#### GIVEN MATERIAL ####

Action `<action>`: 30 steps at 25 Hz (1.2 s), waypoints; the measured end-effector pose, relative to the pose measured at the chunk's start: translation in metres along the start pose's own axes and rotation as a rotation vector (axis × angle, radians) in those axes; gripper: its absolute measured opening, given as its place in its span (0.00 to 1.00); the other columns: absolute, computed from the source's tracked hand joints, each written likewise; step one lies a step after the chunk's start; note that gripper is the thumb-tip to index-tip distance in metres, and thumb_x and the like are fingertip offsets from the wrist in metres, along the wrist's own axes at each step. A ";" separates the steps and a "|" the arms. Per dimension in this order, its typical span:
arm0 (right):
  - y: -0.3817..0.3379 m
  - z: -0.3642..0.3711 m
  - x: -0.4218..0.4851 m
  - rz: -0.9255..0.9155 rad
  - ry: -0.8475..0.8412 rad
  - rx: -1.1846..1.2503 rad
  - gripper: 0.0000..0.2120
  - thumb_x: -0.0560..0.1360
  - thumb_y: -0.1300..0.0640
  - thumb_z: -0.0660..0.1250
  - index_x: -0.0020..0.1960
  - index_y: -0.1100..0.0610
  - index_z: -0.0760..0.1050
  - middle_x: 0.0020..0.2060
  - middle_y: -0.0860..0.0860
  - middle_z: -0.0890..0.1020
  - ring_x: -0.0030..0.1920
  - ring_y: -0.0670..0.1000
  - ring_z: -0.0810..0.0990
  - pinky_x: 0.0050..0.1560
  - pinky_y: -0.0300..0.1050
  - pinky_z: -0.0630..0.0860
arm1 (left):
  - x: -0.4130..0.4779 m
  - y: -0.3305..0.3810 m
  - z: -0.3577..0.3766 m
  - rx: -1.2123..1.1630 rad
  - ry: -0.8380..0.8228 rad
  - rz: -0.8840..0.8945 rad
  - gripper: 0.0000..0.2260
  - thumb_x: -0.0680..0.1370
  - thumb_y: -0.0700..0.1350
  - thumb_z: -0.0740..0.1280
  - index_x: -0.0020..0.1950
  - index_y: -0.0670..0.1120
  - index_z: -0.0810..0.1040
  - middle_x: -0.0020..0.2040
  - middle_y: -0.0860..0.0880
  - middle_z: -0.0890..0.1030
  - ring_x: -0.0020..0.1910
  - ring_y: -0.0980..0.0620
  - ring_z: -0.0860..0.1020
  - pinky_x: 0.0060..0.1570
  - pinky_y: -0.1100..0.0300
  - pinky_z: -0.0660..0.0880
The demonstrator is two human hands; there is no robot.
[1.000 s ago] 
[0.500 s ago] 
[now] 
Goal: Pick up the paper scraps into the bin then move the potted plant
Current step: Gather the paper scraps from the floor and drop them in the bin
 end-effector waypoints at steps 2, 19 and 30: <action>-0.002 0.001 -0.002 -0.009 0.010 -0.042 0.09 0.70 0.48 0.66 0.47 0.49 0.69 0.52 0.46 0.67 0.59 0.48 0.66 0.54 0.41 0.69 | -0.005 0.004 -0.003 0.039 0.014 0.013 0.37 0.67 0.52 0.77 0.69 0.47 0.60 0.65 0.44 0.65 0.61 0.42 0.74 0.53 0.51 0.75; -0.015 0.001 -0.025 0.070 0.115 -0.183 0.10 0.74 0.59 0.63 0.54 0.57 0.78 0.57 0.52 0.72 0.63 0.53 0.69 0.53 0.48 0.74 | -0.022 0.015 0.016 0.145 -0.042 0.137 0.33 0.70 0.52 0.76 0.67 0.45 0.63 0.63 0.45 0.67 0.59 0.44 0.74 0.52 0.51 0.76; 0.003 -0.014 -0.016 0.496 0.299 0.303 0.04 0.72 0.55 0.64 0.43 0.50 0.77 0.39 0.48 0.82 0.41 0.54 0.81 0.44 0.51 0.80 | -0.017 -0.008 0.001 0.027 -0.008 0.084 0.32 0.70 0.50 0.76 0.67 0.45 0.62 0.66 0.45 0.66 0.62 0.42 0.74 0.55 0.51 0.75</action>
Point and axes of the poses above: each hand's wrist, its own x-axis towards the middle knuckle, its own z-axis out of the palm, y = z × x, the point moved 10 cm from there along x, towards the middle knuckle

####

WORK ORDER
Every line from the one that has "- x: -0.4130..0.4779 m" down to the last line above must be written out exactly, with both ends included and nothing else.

RESPONSE AREA
  - x: -0.4130..0.4779 m
  - y: -0.3305..0.3810 m
  - z: -0.3577..0.3766 m
  - rx: -1.2123..1.1630 rad
  - ry: -0.8380..0.8228 rad
  - rz: -0.8840..0.8945 rad
  - gripper: 0.0000..0.2260
  - thumb_x: -0.0680..0.1370
  - thumb_y: -0.0700..0.1350
  - thumb_z: -0.0740..0.1280
  - index_x: -0.0020..0.1950
  - index_y: -0.0670..0.1120
  - index_z: -0.0810..0.1040
  - middle_x: -0.0020..0.2040
  - middle_y: -0.0860..0.0880
  - middle_z: -0.0890..0.1030
  - ring_x: -0.0020..0.1910
  - ring_y: -0.0980..0.0620
  - ring_z: -0.0860..0.1020
  - pinky_x: 0.0060..0.1570
  - pinky_y: -0.1100..0.0300
  - pinky_z: -0.0660..0.0880
The demonstrator is two human hands; there is no robot.
[1.000 s ago] 
[0.500 s ago] 
[now] 
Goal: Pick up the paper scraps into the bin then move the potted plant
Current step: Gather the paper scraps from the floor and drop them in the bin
 end-effector waypoints at steps 2, 19 and 30: <action>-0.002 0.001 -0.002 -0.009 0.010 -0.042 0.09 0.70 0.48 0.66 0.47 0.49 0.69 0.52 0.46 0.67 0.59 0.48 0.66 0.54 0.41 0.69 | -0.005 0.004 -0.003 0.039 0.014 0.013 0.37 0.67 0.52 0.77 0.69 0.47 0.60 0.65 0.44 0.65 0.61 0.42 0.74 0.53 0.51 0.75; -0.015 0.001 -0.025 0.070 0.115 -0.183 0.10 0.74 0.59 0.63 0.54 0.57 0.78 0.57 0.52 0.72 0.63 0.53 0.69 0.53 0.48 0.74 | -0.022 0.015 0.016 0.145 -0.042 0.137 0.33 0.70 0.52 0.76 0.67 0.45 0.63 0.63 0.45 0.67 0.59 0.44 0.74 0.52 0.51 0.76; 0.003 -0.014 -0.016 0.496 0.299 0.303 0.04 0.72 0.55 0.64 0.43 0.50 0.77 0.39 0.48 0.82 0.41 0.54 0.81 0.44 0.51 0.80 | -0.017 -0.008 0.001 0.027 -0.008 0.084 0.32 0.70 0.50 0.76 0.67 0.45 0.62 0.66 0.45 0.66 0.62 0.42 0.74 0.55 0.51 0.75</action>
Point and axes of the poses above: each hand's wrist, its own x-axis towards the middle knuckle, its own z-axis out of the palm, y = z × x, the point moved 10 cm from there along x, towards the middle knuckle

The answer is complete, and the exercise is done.